> [Activity] Without the pictures, set down everything in the listing exactly.

> [Source data]
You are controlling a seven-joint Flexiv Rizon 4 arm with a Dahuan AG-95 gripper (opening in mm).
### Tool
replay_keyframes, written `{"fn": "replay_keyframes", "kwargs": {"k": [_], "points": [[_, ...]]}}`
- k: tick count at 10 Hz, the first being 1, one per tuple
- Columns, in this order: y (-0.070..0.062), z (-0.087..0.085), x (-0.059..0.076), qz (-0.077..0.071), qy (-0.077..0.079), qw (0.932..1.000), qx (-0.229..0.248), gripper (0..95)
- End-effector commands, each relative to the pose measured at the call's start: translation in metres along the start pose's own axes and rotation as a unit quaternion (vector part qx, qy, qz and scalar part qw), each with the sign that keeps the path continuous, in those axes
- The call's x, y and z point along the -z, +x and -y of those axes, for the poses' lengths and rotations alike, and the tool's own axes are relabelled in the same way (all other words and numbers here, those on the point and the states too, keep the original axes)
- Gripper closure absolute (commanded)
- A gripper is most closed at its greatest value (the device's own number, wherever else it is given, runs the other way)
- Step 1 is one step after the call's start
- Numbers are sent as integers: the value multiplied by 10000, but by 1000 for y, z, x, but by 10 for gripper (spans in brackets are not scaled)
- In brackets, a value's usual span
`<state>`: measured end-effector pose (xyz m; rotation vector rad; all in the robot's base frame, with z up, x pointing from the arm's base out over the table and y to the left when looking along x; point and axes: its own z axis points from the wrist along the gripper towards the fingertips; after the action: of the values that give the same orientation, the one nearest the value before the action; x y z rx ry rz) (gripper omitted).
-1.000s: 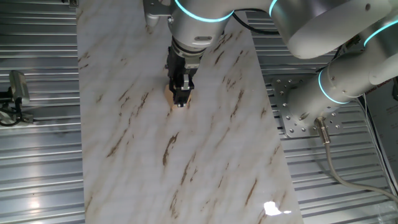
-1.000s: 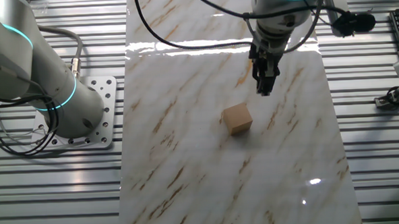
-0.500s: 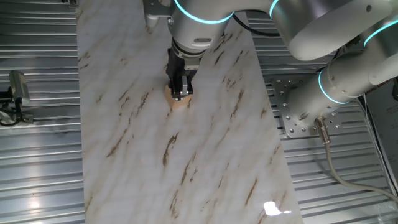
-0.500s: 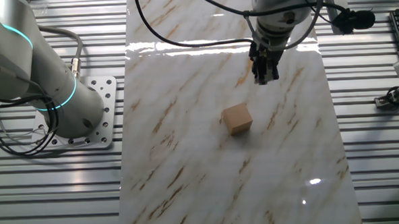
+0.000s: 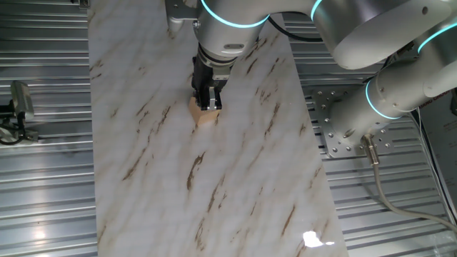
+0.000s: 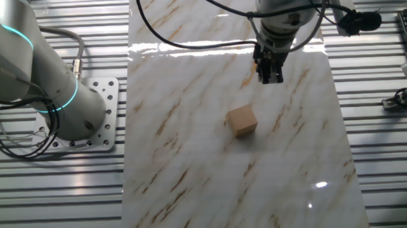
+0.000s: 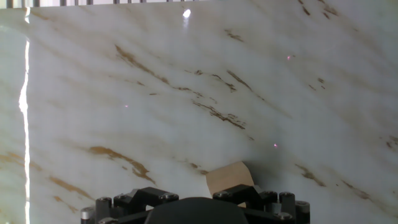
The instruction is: Use the gripper to push the small block from left to right
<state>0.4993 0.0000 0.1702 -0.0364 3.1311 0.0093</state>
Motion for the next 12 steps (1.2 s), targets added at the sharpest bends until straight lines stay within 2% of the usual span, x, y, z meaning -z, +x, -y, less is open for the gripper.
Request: {"fn": "replay_keyframes", "kwargs": {"k": [1, 4, 7, 12], "points": [[-1, 0, 0, -8, -8, 10000, 0, 950], [0, 4, -3, -1, -9, 10000, 27, 950], [4, 18, -7, 10, -16, 9998, 219, 950], [5, 29, -14, 11, 17, 9995, 323, 950]]}}
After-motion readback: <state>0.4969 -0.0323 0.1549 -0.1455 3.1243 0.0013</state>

> [Task response]
You are controlling a seven-joint Flexiv Rizon 4 arm with a Dahuan AG-95 gripper (opening in mm).
### Tool
replay_keyframes, written `{"fn": "replay_keyframes", "kwargs": {"k": [_], "points": [[_, ...]]}}`
- k: tick count at 10 Hz, the first being 1, one per tuple
- Columns, in this order: y (-0.070..0.062), z (-0.087..0.085), x (-0.059..0.076), qz (-0.077..0.071), qy (-0.077..0.079), qw (0.932..1.000), qx (-0.229..0.248), gripper (0..95)
- End-effector commands, each relative to the pose measured at the call's start: translation in metres along the start pose's own axes and rotation as a unit quaternion (vector part qx, qy, qz and scalar part qw), each with the sign that keeps the path continuous, in those axes
- The call's x, y and z point along the -z, +x and -y of those axes, for the poses' lengths and rotations alike, and the tool's own axes are relabelled in the same way (all other words and numbers here, those on the point and the states too, keep the original axes)
- Gripper closure absolute (commanded)
- A gripper is most closed at its greatest value (the device's own number, wherever else it is given, runs the other way)
- Step 1 is one step after the call's start
- Numbers are sent as integers: the value multiplied by 10000, but by 1000 for y, z, x, but by 10 for gripper (spans in brackets are not scaled)
- In brackets, a value's usual span
`<state>`: measured end-effector pose (xyz m; rotation vector rad; all in the robot's base frame, with z up, x pointing from the arm's base out over the table and y to the left when looking along x; point and axes: its own z axis points from the wrist along the gripper towards the fingertips; after the action: of the values that give the same orientation, the one nearest the value before the action; x y z rx ry rz) (gripper omitted).
-1.000s: 
-1.000s: 
-0.500s: 
-0.500s: 
+0.000s: 
+0.000s: 
+0.000s: 
The instruction is: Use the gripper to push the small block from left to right
<state>0.4993 0.0000 0.1702 -0.0364 3.1311 0.0093</state>
Motion for the next 12 steps (1.2 s), targets added at the sharpest bends until straight lines stay within 2% of the usual span, x, y, z meaning -z, +x, -y, less is open for the gripper.
Request: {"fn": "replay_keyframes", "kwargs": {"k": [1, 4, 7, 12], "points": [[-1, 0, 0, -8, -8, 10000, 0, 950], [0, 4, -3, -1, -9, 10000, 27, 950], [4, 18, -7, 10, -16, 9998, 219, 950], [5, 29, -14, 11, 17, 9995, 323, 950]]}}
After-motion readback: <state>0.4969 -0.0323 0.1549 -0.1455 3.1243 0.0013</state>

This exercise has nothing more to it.